**Task brief**
Find the string "basketball" in the data, and copy out each line that has it.

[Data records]

=== Begin Enclosure ===

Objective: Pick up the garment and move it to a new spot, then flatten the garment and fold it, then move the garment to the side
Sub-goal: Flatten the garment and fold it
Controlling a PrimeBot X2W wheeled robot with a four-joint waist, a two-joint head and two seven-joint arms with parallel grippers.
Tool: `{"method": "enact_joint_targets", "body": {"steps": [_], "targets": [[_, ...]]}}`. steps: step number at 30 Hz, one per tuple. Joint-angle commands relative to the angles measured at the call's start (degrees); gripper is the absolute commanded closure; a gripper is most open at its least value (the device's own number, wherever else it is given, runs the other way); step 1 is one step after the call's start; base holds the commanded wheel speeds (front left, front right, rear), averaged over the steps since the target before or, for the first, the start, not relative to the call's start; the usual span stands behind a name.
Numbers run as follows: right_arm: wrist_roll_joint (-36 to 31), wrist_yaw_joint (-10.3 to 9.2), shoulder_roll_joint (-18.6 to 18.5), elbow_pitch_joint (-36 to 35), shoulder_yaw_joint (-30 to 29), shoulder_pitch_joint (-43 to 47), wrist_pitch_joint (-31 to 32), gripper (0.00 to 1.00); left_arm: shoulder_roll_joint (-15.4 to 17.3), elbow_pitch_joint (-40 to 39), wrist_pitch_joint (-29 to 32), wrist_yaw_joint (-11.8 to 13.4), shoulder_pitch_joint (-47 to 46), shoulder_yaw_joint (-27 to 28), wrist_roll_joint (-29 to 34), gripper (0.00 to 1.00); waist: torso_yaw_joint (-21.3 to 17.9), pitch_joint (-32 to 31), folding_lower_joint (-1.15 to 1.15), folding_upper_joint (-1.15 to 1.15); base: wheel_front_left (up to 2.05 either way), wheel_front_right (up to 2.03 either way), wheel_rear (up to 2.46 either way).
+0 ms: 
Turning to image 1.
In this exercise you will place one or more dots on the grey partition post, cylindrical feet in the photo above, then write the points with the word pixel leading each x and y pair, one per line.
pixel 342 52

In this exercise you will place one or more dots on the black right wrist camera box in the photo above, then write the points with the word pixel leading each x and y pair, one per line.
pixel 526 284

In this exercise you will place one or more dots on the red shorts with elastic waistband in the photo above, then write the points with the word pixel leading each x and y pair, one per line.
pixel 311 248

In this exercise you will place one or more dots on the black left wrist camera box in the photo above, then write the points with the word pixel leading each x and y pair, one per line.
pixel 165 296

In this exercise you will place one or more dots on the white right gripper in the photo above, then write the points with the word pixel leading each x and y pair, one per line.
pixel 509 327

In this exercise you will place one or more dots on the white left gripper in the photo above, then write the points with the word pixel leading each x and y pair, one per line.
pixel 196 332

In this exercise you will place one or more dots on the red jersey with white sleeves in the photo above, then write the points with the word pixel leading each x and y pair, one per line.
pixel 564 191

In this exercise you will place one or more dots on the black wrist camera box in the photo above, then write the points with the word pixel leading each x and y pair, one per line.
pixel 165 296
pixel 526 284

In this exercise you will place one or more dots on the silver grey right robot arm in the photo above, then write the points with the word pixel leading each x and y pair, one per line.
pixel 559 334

=== End Enclosure ===
=== Begin Enclosure ===

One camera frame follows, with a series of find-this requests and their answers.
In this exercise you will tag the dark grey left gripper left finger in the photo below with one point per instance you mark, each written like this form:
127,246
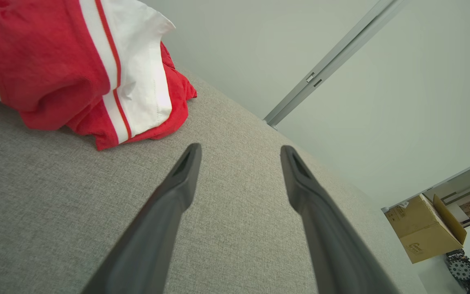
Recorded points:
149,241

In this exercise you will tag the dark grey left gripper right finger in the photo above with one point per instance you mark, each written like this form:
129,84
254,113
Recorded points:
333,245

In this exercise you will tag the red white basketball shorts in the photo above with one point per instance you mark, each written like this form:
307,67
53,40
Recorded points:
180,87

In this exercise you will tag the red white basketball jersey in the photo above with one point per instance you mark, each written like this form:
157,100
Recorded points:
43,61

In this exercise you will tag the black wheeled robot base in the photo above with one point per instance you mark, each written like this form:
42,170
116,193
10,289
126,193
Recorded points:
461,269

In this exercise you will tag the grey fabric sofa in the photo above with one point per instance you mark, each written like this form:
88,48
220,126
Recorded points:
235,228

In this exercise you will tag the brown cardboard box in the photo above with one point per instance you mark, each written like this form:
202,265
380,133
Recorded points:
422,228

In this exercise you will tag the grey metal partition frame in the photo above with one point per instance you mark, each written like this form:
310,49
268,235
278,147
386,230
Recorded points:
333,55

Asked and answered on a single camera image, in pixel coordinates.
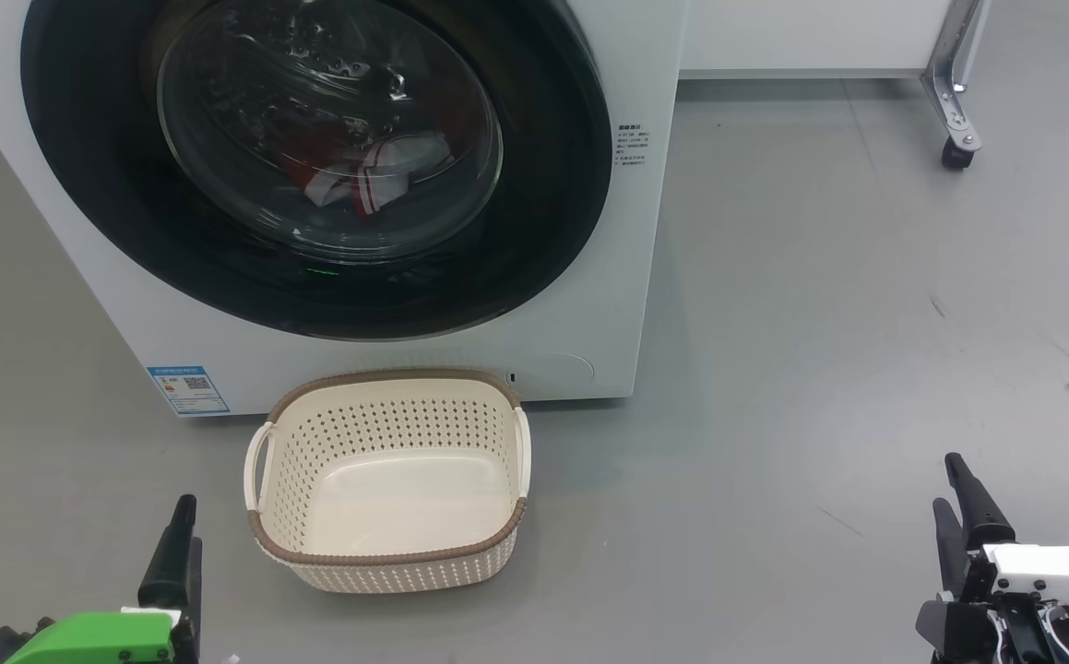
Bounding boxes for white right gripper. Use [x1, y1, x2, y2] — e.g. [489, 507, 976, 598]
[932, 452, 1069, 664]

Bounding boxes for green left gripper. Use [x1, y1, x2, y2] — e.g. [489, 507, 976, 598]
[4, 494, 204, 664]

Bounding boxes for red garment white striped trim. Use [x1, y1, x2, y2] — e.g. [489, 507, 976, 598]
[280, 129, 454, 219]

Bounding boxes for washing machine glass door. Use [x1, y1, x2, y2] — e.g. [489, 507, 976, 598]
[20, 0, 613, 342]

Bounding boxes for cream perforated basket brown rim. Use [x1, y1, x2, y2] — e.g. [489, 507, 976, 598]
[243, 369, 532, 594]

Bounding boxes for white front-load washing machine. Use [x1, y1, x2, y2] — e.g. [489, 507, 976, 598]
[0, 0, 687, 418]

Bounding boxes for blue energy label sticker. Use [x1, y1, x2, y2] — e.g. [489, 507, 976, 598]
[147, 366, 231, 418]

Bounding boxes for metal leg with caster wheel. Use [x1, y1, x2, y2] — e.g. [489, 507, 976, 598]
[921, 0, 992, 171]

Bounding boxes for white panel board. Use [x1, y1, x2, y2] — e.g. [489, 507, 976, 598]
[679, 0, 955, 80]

=== End Enclosure ===
=== Begin Enclosure ===

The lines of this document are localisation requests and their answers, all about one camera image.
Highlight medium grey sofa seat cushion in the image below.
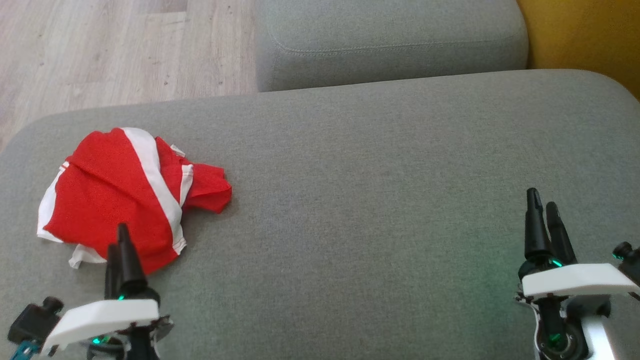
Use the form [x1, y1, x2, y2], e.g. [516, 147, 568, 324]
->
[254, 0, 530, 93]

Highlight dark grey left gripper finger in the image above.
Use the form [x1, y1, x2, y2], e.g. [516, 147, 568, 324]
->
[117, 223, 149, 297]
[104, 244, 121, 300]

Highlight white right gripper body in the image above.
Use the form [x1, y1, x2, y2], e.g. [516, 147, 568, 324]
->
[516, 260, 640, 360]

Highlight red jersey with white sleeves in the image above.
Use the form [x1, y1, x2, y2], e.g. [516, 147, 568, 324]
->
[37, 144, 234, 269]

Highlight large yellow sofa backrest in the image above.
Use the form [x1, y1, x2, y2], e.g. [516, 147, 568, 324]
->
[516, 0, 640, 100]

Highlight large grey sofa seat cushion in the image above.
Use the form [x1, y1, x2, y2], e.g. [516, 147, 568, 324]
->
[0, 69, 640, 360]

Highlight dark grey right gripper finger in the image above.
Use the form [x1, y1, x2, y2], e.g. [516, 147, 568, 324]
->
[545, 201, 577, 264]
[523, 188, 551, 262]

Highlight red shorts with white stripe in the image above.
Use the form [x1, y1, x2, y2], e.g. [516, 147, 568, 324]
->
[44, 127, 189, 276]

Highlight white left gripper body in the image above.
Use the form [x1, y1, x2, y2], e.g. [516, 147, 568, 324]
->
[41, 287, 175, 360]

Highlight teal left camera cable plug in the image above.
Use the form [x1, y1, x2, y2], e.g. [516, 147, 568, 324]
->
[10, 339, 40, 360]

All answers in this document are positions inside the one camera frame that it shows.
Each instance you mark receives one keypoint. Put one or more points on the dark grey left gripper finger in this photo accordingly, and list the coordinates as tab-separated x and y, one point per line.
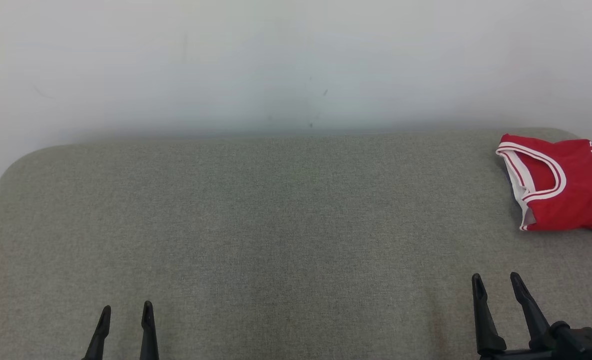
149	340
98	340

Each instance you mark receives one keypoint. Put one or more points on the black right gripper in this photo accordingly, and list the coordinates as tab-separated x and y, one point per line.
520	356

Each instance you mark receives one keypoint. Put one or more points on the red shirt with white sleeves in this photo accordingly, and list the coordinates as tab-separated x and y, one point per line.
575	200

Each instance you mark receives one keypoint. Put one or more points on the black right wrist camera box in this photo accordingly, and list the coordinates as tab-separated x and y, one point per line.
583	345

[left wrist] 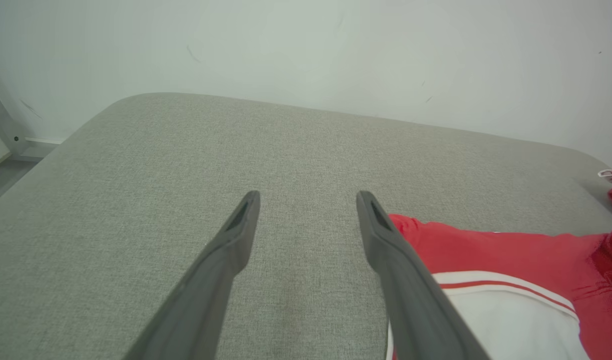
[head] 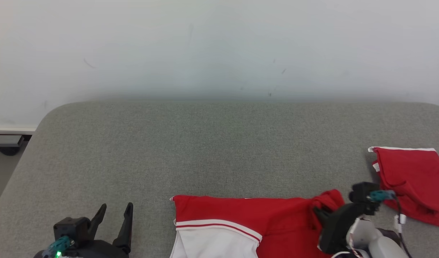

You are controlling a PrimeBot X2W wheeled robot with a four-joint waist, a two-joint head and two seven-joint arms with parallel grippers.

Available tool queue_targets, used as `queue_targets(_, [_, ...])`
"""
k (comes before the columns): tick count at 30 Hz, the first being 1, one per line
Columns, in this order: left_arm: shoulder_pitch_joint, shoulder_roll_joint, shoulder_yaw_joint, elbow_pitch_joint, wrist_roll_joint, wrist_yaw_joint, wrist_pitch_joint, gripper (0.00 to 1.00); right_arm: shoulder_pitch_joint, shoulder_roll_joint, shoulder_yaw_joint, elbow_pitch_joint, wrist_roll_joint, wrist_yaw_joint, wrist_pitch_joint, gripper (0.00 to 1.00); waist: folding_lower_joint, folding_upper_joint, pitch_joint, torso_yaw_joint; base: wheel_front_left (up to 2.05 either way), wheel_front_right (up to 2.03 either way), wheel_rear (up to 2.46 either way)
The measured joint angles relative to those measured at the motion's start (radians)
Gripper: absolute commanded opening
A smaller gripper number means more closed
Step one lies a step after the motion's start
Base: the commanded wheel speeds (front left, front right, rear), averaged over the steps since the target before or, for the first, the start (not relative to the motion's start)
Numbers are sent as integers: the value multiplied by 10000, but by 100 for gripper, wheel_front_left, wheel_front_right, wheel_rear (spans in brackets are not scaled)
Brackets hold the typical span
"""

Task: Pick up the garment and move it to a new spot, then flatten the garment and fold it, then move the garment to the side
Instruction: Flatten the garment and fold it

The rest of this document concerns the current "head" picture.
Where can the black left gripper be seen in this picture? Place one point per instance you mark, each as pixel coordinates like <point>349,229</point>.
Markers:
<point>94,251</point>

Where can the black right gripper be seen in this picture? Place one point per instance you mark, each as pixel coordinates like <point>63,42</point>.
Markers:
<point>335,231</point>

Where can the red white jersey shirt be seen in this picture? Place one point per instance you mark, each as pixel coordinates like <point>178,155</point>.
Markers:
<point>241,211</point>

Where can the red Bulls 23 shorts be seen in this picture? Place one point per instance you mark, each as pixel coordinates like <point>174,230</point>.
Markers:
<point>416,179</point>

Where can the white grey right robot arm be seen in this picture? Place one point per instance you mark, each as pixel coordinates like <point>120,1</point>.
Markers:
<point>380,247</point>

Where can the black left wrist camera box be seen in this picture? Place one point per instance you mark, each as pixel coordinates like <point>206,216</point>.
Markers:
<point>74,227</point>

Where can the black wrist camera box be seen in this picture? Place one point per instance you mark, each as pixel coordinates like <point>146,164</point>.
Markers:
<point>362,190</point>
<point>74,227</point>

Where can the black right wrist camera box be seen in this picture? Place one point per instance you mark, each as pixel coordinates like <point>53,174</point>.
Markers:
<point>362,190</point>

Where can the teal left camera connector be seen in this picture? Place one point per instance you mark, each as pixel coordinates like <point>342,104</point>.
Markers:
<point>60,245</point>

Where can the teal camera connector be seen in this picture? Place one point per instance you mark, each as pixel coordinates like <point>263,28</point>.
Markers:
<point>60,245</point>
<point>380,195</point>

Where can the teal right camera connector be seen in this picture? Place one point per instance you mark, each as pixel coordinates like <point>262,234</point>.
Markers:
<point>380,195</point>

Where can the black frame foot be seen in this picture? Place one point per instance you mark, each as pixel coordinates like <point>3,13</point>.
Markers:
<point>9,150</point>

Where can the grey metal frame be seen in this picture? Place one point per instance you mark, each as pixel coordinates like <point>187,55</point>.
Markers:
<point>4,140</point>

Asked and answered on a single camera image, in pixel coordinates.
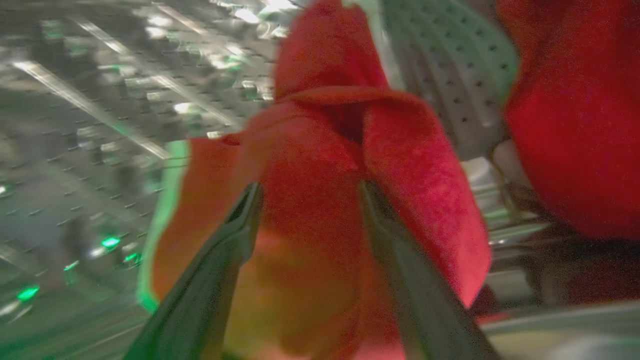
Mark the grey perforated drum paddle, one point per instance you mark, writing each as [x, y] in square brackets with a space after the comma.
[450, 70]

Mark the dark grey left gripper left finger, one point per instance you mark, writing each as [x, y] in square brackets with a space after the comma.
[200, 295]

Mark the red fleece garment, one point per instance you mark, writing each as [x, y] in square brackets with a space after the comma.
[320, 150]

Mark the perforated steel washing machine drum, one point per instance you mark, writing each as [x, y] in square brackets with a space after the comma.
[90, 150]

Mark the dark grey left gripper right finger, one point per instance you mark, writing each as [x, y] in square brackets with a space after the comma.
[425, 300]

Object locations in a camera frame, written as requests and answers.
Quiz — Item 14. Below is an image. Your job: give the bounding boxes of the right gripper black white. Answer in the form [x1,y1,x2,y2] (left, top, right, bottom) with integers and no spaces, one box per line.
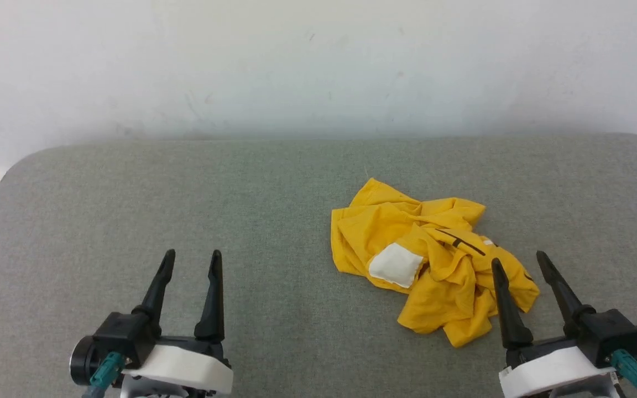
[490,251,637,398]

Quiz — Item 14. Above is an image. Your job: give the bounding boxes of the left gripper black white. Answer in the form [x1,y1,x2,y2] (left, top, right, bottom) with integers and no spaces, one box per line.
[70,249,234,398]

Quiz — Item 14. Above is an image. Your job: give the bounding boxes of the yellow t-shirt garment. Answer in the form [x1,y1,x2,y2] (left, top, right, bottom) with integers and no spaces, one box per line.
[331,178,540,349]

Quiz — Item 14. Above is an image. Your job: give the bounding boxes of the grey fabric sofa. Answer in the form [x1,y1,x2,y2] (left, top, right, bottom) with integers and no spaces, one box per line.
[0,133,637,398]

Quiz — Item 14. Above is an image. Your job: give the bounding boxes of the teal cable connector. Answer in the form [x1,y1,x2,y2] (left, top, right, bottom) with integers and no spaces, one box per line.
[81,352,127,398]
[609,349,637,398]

=== End Enclosure ===

**Exercise answer**
In this exercise you will tag the red white basketball shorts in the photo above with one point per instance you mark, each written like this form:
In this exercise you will tag the red white basketball jersey in the photo above with one point per instance you mark, each written like this form:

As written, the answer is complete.